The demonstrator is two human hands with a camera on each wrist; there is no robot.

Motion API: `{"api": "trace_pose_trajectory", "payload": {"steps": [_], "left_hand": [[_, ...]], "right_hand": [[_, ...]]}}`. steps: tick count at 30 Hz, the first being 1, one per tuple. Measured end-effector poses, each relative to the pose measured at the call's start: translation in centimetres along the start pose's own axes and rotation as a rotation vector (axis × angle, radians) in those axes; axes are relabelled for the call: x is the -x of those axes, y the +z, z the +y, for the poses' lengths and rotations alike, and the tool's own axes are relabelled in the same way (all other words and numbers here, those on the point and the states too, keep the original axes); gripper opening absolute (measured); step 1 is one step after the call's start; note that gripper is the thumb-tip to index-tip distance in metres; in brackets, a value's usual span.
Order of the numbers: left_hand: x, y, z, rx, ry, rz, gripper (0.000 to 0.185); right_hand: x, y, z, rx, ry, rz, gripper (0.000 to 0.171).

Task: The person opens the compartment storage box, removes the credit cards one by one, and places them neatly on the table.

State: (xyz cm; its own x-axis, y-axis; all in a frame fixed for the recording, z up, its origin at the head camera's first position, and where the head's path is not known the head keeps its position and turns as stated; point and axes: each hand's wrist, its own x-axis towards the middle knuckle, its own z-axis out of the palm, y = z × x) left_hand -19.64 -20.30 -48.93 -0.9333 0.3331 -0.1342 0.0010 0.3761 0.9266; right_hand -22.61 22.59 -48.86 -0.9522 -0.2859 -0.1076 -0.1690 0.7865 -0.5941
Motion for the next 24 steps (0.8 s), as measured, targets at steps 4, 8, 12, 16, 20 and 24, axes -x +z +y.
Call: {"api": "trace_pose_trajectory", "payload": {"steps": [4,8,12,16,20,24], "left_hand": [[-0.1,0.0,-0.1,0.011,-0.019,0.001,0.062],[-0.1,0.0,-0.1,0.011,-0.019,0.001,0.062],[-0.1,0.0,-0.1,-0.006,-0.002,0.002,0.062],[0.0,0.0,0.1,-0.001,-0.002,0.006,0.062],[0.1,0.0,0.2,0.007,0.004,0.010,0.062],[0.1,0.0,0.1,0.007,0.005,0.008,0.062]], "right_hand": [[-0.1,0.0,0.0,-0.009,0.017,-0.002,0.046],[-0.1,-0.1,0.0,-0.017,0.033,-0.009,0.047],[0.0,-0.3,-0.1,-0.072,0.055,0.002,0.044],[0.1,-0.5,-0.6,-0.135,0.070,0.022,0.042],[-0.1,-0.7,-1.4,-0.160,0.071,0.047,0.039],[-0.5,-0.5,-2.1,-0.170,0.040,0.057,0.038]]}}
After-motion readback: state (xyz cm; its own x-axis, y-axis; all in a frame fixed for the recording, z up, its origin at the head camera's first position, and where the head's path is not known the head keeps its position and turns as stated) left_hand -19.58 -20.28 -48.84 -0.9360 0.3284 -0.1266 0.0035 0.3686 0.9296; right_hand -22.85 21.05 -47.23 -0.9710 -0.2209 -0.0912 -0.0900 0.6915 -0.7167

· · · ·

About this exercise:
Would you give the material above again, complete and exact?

Response box:
The demonstrator is two human hands with a camera on each wrist; there is no robot.

Motion API: `{"api": "trace_pose_trajectory", "payload": {"steps": [_], "left_hand": [[_, ...]], "right_hand": [[_, ...]]}}`. steps: tick count at 30 Hz, the first being 1, one per tuple. Measured end-effector poses, each relative to the pose measured at the call's start: translation in centimetres along the start pose's own axes and rotation as a rotation vector (axis × angle, radians) in those axes; axes are relabelled for the call: x is the -x of those axes, y the +z, z the +y, for the poses' lengths and rotations alike, and the tool's own axes are relabelled in the same way (all other words and numbers here, those on the point and the states too, keep the original axes); gripper opening absolute (measured); step 1 is one step after the call's start; note that gripper is the thumb-tip to index-tip distance in metres; in brackets, a value's usual span.
Order of the numbers: left_hand: x, y, z, rx, ry, rz, gripper (0.000 to 0.185); right_hand: x, y, z, rx, ry, rz, gripper (0.000 to 0.171).

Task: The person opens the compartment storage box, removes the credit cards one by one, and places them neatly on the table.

State: (xyz cm; its own x-axis, y-axis; all in a frame fixed for the recording, z up, its origin at the head camera's first position, and where the head's path is not known the head keeps its position and turns as stated; point and axes: each hand's wrist, its own x-axis towards the middle knuckle, its own z-axis out of the palm, y = z × x) left_hand -19.64 -20.30 -48.93 -0.9333 0.3331 -0.1342 0.0010 0.3761 0.9266; right_hand -22.61 22.59 -48.86 -0.9522 -0.2859 -0.1076 -0.1690 0.7865 -0.5941
Motion for the next 24 steps (0.8 s), as measured, targets at steps 4, 8, 12, 16, 20 and 24, axes -x +z +y.
Call: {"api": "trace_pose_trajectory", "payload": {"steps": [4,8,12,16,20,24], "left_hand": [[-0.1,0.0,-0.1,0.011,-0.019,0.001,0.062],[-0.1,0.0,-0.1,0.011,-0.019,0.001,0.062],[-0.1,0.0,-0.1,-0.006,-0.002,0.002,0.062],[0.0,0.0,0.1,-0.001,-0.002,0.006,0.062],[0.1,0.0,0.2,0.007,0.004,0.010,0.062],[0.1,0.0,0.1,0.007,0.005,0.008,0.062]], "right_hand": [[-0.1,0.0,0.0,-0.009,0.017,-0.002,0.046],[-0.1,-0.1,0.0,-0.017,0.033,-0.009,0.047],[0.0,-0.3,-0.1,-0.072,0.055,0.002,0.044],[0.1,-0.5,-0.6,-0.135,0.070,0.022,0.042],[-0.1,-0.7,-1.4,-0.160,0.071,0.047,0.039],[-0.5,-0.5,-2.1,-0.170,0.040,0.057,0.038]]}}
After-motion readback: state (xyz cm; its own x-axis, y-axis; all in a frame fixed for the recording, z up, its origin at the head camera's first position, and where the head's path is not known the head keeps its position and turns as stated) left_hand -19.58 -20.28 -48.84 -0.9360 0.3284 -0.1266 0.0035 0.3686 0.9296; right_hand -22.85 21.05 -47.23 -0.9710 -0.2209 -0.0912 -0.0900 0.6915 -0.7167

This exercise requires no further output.